Friday, December 8th, 2023
10:00 am PST
Location: Y2E2 111
Deep learning on local sites for protein structure and function analysis
Understanding how the three-dimensional structure of a protein leads to its function is important for determining disease mechanisms, developing targeted therapeutics, and engineering new proteins with desired functional characteristics. The expansion of protein structure databases due to experimental and computational advances provides an unprecedented opportunity to learn structure-function relationships in a data-driven manner. Deep learning methods that operate on protein structures have shown promise for specific tasks, but their utility for functional analysis has been limited due to inconsistencies in model training and evaluation, lack of labeled proteinfunction data, and an inability to reconcile global predictions with local biochemical mechanisms.
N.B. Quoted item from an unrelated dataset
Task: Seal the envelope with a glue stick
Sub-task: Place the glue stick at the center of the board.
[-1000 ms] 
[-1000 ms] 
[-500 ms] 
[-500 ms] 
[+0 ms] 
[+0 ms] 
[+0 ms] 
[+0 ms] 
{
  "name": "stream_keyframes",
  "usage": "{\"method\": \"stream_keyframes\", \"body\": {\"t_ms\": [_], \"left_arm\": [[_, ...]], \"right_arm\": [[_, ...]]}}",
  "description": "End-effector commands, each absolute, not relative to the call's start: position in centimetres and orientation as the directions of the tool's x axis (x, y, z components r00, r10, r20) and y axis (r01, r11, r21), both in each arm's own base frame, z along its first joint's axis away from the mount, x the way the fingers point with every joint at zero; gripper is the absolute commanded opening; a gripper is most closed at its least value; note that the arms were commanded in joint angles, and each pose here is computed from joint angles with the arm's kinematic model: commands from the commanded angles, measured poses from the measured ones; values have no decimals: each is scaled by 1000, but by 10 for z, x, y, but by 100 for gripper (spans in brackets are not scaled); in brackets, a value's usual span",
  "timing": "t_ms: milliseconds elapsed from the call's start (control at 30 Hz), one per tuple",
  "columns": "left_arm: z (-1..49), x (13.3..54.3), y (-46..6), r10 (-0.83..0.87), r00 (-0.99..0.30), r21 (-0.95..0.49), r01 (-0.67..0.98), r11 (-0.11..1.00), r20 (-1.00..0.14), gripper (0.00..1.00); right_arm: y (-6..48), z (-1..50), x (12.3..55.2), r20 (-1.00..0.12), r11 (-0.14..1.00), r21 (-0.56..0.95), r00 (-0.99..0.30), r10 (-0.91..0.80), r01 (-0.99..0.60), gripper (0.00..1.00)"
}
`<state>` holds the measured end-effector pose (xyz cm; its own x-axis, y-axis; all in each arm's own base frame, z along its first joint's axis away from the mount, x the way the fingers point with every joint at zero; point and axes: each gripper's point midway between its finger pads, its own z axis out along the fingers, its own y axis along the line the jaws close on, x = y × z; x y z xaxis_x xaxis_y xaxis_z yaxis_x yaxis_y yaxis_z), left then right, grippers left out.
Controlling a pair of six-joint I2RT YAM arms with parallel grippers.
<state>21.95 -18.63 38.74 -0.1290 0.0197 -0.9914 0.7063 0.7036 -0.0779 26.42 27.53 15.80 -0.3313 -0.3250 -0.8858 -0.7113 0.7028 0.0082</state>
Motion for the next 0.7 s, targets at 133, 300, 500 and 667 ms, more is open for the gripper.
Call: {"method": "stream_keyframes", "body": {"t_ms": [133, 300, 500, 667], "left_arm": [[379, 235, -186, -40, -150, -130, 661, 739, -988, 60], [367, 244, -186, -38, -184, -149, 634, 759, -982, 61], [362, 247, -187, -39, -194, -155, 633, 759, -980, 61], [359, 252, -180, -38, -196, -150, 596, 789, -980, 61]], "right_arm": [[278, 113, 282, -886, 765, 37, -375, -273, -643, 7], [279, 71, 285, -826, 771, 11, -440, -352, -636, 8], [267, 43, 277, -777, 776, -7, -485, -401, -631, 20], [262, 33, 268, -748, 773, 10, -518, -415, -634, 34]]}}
In this dissertation, I explore these challenges and propose a framework for protein analysis based on learning on local sites rather than the entire protein structure. First, to establish standards for model development and evaluation, I present work on (1) developing a suite of benchmark datasets, processing tools, and baseline models, and (2) quantifying the effect of differing structure compositions in the training data. I then describe a self-supervised learning method that leverages evolutionary relationships to learn general-purpose representations of local structural sites and show how these representations enable improved performance on downstream tasks involving classification, search, and annotation of functional sites. By clustering millions of sites, I propose a framework for protein analysis based on conserved structural motifs which enables the discovery of functional relationships across protein classes. Finally, I present a method for explainable function annotation that predicts the overall function of a protein as well as the individual residues which are responsible.